“I will stay,” Stripes answered firmly.
“Then it is war! War to the tooth!” announced Great-Grandfather Fieldmouse. And off he humped, followed by all his family.
“Now what do you suppose those mice did to Tad Coon?” mused Doctor Muskrat.
Nibble takes the lady mouse to Doctor Muskrat
CHAPTER XII
THE MICE DEFEAT THEMSELVES
Stripes wasn’t a bit afraid, but he didn’t want every one else to suffer on his account. “I’ll go away willingly,” he told Doctor Muskrat, “if you think I ought to.”
“I don’t,” snapped the old doctor. “I think we might as well fight it out now. If we give in to them there’s no knowing what they’ll demand next. You’d think this world belonged to the fieldmice!” he snorted. (That’s one of the things Great-Grandfather Fieldmouse had said at the meeting, you know.) “A pretty place this world would be if they tried to run it. Next thing they’ll be saying they made it themselves, instead of Mother Nature.”

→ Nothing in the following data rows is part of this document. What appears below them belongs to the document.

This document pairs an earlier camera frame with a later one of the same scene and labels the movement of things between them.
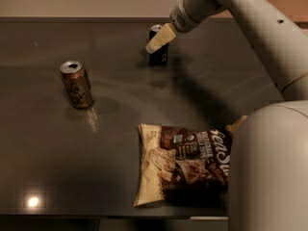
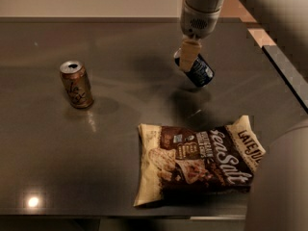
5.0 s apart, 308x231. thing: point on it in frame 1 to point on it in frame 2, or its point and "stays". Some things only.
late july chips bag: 180,164 stays
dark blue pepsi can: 161,56 to 200,72
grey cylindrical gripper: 180,20 to 198,24
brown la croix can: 76,82 stays
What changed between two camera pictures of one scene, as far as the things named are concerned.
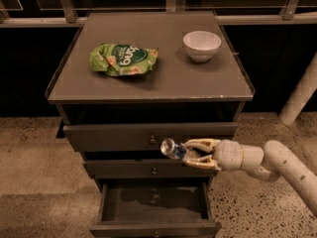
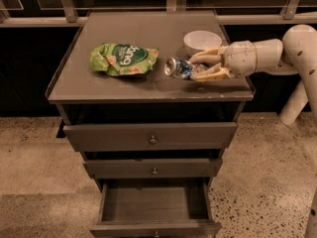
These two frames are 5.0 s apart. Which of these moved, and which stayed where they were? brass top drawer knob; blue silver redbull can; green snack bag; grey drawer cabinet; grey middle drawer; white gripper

“But there are a great many fieldmice,” argued Stripes. “They may do a lot of harm.”
“They can’t do much more than they always have,” the angry old muskrat snorted harder than ever. “If they haven’t enough sense to see that, what more can you expect of them? The whole tail-and-whiskers of them, taken together, hasn’t the brains of a bullfrog.”